Required work: The lines to reproduce run from the one containing "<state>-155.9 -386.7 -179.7" to the end of the listing. Reproduce them exactly, both ends included, and nothing else.

▼

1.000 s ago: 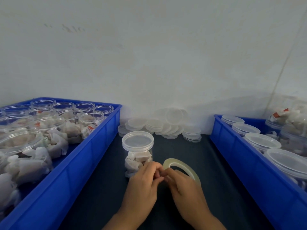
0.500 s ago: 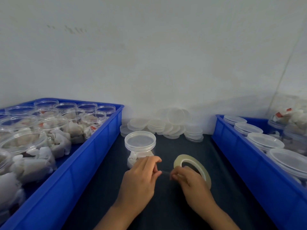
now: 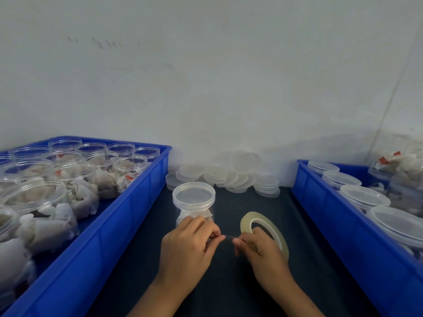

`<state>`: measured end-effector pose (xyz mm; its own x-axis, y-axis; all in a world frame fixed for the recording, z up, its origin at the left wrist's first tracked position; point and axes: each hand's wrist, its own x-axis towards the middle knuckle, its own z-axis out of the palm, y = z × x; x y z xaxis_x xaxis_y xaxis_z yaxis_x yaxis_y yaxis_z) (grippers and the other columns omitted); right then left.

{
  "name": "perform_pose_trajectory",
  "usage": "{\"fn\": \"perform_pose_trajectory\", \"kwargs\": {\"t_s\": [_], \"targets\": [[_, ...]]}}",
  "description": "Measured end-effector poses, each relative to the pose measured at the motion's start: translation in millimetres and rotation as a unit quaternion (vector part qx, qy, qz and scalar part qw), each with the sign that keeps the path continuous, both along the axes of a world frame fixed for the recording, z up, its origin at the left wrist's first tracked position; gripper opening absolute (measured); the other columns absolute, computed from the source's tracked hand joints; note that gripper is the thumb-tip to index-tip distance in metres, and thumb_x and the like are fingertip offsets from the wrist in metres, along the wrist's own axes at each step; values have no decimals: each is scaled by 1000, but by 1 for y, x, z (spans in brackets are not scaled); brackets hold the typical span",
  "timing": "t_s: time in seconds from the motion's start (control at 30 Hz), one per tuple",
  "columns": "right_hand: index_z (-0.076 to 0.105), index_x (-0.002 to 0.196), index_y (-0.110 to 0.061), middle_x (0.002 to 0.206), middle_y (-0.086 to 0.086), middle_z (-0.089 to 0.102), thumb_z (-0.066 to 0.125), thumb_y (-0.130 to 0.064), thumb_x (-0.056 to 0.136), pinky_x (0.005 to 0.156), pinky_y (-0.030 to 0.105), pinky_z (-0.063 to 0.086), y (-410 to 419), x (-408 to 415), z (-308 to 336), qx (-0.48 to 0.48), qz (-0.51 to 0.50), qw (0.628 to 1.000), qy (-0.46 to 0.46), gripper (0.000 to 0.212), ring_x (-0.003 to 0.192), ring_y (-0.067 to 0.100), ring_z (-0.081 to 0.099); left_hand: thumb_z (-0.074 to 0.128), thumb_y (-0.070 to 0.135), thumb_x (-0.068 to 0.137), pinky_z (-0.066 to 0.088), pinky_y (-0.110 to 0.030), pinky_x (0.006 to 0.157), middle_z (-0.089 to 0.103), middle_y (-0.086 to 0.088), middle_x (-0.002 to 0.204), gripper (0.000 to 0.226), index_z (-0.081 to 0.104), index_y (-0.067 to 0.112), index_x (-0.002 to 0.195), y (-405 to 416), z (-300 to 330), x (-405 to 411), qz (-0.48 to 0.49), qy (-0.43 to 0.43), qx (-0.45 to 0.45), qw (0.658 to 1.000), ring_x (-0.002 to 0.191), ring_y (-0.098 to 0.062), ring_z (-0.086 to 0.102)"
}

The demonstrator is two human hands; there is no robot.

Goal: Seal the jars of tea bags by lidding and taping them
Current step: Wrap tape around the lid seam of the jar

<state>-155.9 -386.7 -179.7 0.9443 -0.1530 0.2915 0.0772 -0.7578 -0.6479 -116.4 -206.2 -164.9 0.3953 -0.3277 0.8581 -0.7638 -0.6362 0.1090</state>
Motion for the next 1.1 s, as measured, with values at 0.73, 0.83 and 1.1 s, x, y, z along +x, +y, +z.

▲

Result for this exercise:
<state>-155.9 -386.7 -179.7 0.9443 -0.1530 0.2915 0.0772 -0.7578 -0.6479 -116.4 -206.2 -164.9 0.3953 -0.3277 0.8581 -0.7638 -0.6362 0.1090</state>
Motion for the next 1.1 s, as measured, with values at 0.73, 0.83 and 1.1 s, x, y, z along +x, +y, +z.

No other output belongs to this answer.